Source:
https://scmp.com/comment/insight-opinion/article/1906311/protesting-students-university-hong-kong-reveal-their-mob
Opinion/ Comment

Protesting students at University of Hong Kong reveal their mob mentality

The 200 HKU students who mobbed their own campus say their calls are being ignored – but those demands are impossible to meet

Students awaiting to enter to attend the meeting as Chairman of the governing Council of the University of Hong Kong Arthur Li Kwok-cheung to attend his first Council meeting as Council Chairman at the HKU Campus at Pok Fu Lam. 26JAN16 SCMP/ Sam Tsang

If they represent Hong Kong’s best and brightest, then God help us.

More than 200 screaming University of Hong Kong students mobbed their own campus, illegally trapped university council members and staff inside buildings and confronted security staff and threw objects at police.

In most Western democracies, such behaviour would have meant being pepper-sprayed and thrown into jail for the night.

But hey, this is Hong Kong. So new council chairman Arthur Li Kwok-cheung, the target of their protests, had to be sneaked out under police protection. HKU vice-chancellor Peter Mathieson, who had been encouraging students to speak up, said he felt his life was threatened. When even the ever diplomatic Mathieson said he felt unsafe, you can be sure you are seeing some seriously extreme mob behaviour.

But Billy Fung Jing-en, head of the student union, said all that was “reasonable”. I hate to know what he would find unreasonable.

A police officer was criticised for merely threatening to use pepper spray. Stricken council member Leonie Ki Man-fung was stuck in an ambulance for an hour as students blocked it from leaving. Students said it was all her own fault for abusing emergency services. How did they know Ki was faking it? Are they doctors?
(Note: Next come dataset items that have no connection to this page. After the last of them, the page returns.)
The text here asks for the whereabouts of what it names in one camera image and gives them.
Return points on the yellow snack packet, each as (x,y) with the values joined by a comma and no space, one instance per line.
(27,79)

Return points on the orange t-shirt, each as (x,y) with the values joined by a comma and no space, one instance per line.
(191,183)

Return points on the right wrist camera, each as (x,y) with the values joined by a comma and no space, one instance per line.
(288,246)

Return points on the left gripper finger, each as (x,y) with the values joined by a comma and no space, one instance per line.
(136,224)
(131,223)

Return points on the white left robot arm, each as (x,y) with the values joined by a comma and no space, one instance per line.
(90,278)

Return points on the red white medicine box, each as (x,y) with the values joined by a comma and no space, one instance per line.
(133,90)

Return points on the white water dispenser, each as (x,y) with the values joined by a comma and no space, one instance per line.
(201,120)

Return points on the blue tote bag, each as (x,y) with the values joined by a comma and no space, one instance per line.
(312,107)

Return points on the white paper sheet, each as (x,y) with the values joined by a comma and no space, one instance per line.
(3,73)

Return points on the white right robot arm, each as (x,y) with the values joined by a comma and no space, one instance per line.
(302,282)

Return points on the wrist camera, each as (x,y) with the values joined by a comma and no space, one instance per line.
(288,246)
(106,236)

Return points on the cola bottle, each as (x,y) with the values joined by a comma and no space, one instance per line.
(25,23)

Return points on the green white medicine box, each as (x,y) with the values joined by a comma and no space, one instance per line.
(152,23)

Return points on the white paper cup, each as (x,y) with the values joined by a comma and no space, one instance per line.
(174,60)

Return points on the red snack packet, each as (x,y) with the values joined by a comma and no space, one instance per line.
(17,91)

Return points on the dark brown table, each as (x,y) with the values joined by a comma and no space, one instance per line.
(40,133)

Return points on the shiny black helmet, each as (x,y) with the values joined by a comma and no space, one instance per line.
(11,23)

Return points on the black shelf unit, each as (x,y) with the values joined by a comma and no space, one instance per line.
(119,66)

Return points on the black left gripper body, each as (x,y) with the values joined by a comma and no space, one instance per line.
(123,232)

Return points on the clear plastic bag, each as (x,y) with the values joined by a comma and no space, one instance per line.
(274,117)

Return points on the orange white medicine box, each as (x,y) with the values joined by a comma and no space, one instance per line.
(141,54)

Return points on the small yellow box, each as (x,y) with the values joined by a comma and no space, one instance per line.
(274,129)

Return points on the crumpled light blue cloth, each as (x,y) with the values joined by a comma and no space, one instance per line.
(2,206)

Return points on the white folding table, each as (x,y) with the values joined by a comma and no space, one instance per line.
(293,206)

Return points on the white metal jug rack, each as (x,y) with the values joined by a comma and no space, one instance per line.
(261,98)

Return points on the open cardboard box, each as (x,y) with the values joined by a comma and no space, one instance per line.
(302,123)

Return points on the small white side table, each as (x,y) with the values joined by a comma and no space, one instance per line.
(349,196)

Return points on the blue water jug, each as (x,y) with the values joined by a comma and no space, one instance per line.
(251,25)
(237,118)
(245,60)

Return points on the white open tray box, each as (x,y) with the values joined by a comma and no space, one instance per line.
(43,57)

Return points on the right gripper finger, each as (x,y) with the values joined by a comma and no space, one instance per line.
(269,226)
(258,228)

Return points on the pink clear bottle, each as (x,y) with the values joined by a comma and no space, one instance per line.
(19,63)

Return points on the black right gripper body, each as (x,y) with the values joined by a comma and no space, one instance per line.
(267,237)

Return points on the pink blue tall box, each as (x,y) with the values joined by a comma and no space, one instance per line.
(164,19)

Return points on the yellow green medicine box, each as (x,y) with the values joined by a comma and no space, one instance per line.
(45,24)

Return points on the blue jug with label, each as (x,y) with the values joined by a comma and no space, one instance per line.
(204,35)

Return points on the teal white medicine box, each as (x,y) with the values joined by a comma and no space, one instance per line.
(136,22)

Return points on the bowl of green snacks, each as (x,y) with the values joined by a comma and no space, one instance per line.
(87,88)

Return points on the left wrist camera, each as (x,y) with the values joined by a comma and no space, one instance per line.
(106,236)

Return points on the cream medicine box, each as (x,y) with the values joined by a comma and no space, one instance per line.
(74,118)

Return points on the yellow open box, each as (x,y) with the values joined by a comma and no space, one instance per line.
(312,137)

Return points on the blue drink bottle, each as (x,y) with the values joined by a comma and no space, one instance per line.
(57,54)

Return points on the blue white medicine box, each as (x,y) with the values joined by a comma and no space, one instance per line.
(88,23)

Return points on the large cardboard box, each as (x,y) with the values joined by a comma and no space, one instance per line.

The students said their demands were being ignored and that left them with no choice but to protest as a last resort. Never mind that Li had agreed to meet them. They demanded a meeting now, at that moment. Never mind that the council had set up a committee to examine the university’s governance structure. They wanted it done now, right this minute.

It looks more like they were backing the council and university administration into a corner rather than the other way round, as the students claim.

Basically, their demands are impossible to meet. And they know it – all the more reason to continue their protests while claiming they were being ignored and repressed.

Frankly, it’s hard to see what they are doing or if the goals they claim they are fighting for in any way benefit the university or society at large.

I can’t for the life of me see how most business conducted by the council remotely affects those students in their undergraduate careers or restricts their freedom.